··· Supplied information ···

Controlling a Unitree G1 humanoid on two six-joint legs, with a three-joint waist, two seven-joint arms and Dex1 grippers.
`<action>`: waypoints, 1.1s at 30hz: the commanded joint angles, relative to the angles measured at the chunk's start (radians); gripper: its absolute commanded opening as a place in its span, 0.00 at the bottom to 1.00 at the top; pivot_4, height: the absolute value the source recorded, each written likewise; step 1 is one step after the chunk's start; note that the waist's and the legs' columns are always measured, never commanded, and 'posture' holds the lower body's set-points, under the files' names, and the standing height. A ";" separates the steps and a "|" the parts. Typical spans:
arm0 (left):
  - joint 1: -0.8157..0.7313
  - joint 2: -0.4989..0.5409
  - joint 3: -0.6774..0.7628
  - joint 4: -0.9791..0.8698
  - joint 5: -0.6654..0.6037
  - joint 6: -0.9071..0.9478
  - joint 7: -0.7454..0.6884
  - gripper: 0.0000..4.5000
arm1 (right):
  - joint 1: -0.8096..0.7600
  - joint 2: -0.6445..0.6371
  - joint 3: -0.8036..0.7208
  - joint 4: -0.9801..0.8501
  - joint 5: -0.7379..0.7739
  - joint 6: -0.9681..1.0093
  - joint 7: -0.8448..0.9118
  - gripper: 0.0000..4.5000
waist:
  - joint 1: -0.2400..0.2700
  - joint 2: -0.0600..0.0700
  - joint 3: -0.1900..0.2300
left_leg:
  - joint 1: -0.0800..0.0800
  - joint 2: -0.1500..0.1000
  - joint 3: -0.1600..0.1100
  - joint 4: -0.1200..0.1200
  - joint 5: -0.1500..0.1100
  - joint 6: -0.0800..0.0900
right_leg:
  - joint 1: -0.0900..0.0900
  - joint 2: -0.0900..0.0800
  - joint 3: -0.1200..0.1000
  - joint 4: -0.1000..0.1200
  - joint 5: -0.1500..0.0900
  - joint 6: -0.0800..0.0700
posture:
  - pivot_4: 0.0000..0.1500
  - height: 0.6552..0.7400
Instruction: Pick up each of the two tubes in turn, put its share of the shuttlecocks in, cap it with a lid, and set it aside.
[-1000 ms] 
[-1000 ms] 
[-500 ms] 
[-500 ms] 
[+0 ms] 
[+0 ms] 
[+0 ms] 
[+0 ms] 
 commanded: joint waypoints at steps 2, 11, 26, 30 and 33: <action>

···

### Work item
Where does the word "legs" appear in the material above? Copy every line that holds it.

### Solved problem
Controlling a Unitree G1 humanoid on two six-joint legs, with a three-joint waist, two seven-joint arms and Dex1 grippers.
`<action>`: waypoints, 1.1s at 30hz: the commanded joint angles, relative to the angles measured at the chunk's start (radians); gripper: its absolute commanded opening as a place in its span, 0.00 at the bottom to 1.00 at the top; pivot_4, height: the absolute value the source recorded, each written likewise; step 1 is one step after the chunk's start; note that the waist's and the legs' columns are always measured, never commanded, and 'posture' holds the lower body's set-points, under the files' names, and the standing height. A ";" separates the steps and a "|" the parts. Typical spans:

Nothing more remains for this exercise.